Baltimore Mayor Bernard C. "Jack" Young

Mayor Jack Young said a manual workaround process will go into effect  from 7 a.m. until 7 p.m., Monday through Friday, at the Abel Wolman Municipal Building, located at 200 North Holliday Street.

The ransomware attack has crippled the city’s ability for buyers to obtain lien certificates showing there are no debts against the properties they want to buy.
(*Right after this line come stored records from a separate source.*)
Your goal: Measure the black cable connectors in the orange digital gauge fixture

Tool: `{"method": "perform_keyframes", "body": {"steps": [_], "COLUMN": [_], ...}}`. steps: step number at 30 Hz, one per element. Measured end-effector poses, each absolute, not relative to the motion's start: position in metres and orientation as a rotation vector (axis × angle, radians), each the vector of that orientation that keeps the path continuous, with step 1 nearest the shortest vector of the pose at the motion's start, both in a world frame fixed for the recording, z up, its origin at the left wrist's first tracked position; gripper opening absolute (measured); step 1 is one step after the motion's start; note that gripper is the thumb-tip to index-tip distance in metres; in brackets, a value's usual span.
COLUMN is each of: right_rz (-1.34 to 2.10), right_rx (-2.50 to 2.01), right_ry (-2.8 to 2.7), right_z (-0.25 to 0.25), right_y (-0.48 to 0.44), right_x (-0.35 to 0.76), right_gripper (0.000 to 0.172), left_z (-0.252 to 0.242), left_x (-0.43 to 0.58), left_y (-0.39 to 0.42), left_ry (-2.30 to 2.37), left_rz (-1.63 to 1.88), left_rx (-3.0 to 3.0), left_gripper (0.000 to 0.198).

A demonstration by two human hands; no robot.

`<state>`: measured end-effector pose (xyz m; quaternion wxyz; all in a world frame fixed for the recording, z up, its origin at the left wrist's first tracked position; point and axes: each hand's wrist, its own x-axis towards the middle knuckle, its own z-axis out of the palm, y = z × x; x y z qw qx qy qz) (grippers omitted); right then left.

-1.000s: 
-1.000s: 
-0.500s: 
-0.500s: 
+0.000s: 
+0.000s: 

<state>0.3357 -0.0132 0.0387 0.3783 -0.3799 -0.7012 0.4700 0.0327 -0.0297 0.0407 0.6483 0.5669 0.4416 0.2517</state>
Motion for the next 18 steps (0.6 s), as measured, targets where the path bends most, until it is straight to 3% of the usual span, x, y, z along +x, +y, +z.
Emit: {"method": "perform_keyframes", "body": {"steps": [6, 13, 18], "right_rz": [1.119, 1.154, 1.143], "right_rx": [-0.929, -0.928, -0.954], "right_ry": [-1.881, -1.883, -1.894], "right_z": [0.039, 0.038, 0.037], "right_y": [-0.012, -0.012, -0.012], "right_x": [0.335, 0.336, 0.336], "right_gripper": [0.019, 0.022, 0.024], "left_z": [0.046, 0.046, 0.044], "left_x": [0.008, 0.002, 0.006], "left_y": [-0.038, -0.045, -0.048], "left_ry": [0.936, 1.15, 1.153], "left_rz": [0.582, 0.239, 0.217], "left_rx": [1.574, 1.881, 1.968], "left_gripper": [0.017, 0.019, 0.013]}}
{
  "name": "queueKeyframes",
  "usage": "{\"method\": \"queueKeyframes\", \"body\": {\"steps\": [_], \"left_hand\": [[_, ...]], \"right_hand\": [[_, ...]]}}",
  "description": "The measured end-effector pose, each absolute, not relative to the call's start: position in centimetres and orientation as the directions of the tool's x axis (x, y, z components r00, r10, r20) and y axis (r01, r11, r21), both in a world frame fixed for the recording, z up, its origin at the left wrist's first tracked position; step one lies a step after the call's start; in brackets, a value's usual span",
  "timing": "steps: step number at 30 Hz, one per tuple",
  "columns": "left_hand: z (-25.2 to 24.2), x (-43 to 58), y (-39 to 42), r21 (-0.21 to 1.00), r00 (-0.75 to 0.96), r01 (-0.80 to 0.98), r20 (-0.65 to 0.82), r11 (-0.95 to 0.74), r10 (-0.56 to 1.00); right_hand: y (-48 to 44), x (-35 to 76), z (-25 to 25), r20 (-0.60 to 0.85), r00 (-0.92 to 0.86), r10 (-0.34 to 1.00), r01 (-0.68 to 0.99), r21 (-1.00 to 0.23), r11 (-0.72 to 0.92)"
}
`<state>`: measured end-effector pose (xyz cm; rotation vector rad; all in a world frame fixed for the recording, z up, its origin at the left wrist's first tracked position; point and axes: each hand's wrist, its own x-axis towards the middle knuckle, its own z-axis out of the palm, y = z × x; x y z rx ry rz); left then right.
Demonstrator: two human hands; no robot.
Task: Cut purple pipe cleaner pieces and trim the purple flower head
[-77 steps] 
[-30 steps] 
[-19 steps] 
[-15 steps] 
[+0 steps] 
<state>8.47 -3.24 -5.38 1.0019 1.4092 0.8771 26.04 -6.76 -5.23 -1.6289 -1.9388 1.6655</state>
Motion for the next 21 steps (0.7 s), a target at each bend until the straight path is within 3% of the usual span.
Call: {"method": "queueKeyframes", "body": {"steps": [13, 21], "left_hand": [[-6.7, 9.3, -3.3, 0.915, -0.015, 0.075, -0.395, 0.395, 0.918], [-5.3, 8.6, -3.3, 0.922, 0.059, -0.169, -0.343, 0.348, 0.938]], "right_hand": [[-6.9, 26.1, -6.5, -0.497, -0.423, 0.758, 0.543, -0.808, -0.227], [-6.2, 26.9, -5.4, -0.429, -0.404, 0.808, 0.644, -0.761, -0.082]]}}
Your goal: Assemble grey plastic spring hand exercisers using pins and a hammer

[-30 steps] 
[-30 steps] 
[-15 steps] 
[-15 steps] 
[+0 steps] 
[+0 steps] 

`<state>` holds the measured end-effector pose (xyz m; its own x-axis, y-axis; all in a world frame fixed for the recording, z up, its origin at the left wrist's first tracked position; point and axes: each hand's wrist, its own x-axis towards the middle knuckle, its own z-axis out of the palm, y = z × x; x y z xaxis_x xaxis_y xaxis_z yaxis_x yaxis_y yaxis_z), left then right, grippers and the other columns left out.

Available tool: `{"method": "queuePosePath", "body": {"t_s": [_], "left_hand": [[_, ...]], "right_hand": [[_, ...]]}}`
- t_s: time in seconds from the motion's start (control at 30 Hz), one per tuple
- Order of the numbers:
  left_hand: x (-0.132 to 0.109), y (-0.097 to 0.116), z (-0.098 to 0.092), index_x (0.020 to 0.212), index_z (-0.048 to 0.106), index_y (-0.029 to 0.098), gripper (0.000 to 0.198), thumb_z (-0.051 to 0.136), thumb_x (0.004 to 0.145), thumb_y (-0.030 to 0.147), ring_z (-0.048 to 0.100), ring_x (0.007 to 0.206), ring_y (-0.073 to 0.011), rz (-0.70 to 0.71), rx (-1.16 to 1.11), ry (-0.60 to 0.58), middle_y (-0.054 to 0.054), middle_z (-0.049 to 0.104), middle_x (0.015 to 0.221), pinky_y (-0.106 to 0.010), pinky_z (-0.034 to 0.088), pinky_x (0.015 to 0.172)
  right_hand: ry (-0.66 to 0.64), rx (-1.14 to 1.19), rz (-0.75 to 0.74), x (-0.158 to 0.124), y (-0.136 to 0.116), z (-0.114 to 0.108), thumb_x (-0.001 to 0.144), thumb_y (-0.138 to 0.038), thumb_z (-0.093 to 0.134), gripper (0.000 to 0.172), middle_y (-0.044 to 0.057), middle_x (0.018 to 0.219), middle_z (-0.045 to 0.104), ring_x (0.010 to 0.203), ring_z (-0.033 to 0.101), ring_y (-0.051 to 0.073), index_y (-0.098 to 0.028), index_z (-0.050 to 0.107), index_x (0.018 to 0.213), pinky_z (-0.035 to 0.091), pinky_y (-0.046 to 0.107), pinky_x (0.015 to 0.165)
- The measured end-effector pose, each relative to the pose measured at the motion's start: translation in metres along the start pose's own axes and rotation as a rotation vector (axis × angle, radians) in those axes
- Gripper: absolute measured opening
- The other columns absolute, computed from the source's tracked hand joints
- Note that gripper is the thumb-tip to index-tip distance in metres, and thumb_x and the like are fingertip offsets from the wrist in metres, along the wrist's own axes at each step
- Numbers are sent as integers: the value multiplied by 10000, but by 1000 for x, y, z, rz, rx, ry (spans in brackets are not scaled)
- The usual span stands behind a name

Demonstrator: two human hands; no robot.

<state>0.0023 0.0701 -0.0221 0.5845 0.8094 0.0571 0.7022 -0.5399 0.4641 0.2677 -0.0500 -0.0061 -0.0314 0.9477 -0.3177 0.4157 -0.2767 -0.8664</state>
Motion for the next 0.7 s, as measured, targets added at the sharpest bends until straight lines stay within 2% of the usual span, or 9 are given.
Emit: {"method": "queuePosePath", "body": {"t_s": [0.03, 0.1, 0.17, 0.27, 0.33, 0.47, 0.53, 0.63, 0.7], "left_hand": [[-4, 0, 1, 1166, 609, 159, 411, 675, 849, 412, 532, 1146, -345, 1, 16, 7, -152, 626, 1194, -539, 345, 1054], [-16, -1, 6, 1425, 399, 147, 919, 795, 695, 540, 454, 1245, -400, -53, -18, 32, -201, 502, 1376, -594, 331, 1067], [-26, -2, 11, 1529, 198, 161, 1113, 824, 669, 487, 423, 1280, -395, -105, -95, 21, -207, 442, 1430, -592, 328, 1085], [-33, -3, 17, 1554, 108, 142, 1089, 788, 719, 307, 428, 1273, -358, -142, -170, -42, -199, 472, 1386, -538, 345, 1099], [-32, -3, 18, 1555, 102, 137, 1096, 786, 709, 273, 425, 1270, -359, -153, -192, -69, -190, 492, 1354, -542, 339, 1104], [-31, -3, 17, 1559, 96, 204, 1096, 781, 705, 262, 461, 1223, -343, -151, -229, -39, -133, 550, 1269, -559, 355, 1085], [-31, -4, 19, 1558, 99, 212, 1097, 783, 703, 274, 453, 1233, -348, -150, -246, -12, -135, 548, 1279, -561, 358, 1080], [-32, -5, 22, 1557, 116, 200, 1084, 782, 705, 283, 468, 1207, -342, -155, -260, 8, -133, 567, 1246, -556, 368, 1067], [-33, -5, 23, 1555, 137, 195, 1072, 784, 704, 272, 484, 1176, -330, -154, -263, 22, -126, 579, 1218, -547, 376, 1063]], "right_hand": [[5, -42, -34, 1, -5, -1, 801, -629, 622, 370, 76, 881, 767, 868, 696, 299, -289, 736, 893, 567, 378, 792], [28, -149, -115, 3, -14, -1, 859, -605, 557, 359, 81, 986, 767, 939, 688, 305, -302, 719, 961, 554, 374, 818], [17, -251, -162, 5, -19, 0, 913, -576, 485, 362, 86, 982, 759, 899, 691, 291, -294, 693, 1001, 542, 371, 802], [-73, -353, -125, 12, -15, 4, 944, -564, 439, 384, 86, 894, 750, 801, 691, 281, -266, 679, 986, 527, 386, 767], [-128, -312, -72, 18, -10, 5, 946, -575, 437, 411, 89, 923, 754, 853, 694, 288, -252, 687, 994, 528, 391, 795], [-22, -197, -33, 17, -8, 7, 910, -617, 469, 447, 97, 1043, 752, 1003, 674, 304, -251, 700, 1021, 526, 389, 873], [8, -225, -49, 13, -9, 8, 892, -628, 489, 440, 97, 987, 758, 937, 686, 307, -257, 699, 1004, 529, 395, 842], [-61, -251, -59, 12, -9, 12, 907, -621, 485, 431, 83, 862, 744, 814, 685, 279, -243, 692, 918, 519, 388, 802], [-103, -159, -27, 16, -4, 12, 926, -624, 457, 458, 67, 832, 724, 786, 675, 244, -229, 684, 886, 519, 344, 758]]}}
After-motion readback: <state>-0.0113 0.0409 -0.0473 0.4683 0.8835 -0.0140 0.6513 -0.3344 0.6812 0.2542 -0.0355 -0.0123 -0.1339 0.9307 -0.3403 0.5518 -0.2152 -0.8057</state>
Any seller or transferor of a property will be required to sign a form promising to pay any outstanding debts once the city’s computer systems are back online.  Title companies have refused to approve real estate transaction without lien certificates.   “The bottom line is that if you’re trying to buy a home in Baltimore or purchase a commercial property, you can show up on Monday and get your Lien Certificate”, said Young. “It’s going to take a few extra steps, but we should be up and running right away.”

Over ten days ago, hackers infiltrated Baltimore City’s computer systems, demanding $76,000 in ransom to release control back to the government. Ransom due date was Friday, and hackers have said every day that payment isn’t made, the ransom would increase. Mayor Young has been steadfast that he would not pay any ransom amount. The FBI has been working with the city to recover its system. City email, the city payment system—such as for payment for water bills and a few other services are still down and have to be paid in person. City officials say 911 and 311 call center and city phone systems are operational.